How do you prepare for logical reasoning? What should you study? How much should you exercise?
This is probably the hottest issue around IMAT, and most candidates struggle to find the right way to approach this subject.
Let’s start from the beginning. Until 2018, logical reasoning had 20 questions, and general knowledge had 2 instead.
The great revolution of the 2019 test is an upheaval in the proportion of quizzes for this subject. Since 2019, logical reasoning has been reduced to 10 questions, leaving more space for general knowledge, which now counts 12 questions.
Some people think this is a blessing, while others are already tearing their hair out.
Don’t panic now: let’s try to find the best way to solve this enigmatic subject’s questions.
Logical reasoning questions are divided into critical thinking and problem-solving.
In the Critical Thinking category, there are seven different specific types of questions:
- Summarising the main conclusion
- Drawing a conclusion
- Identifying an assumption
- Assessing the impact of additional evidence
- Detecting reasoning errors
- Matching arguments
- Applying principles
These questions involve reasoning used in our everyday written language, focusing on the skills involved in evaluating and understanding arguments.
Problem-solving involves reasoning using numerical and spatial skills. Most of these questions fall into three main categories:
- Relevant Selection
- Finding Procedures
- Identifying Similarity
No previous knowledge is required: all the information you need is in the question text. So the most crucial step is to get acquainted with this type of questions.
The more you practice, the easier it is to solve them.
Questions can be wide-ranging, both in terms of topics and, above all, in terms of difficulty. You must remember one fundamental rule: an easy exercise is easy for everyone. It is, therefore, essential to solving it, as most participants are likely to answer correctly.
Likewise, a complex question is equally challenging for everybody else. Not solving it will not be a disadvantage, but getting it right will allow you to make a difference.

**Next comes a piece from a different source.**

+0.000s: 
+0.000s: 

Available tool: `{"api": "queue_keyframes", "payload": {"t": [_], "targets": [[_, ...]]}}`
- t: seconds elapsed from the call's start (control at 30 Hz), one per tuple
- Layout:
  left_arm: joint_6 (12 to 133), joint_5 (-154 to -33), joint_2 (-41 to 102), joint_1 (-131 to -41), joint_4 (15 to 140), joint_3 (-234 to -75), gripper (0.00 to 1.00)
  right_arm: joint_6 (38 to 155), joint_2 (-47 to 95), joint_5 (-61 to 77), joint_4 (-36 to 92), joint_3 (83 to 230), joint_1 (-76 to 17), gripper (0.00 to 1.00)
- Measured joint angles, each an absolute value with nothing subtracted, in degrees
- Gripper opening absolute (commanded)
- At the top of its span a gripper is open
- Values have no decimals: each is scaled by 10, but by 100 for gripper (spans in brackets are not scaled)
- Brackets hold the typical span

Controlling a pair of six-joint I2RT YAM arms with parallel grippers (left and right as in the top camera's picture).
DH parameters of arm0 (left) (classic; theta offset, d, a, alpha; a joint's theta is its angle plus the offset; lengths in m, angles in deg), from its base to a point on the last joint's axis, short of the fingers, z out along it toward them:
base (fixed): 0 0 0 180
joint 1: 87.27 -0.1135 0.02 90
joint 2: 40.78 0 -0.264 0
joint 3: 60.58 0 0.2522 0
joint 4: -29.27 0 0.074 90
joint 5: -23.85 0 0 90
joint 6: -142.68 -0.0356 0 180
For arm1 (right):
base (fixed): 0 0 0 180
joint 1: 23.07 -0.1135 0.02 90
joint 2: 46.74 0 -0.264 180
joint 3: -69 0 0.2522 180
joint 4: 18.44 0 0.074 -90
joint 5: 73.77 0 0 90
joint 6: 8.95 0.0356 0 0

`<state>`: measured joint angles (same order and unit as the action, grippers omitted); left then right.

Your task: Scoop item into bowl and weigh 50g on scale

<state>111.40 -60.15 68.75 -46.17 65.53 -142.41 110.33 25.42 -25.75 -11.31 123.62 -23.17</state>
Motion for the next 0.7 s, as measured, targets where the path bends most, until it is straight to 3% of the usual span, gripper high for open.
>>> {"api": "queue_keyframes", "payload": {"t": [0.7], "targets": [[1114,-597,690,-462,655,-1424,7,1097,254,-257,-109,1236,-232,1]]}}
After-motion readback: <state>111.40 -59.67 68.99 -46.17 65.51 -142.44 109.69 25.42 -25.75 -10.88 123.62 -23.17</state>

Practise also helps you to understand which quizzes you are better at and which ones trouble you most. Work on the latter first.
How should you prepare?
As we often say, practice makes perfect. Logical reasoning, above all other topics, requires a lot of training.
Doing tons of exercises will make you fast and efficient and, most importantly, prevent you from being ‘caught out’ on the test day.
Any book containing many quizzes, possibly divided by type, is acceptable.
Unfortunately, in most countries, high school does not prepare you well for this type of question. Thus it will take some time to get the hang of it and some new material.
Worried because you are not a native English speaker? If you fear it will take you longer to read the texts of the questions, practice by reading books in English (it may also help you feel less guilty when you go to the beach instead of studying).
In conclusion, don’t stress too much! Logical reasoning is an essential part of the test, but it is within everyone’s reach. All you need is confidence and practice.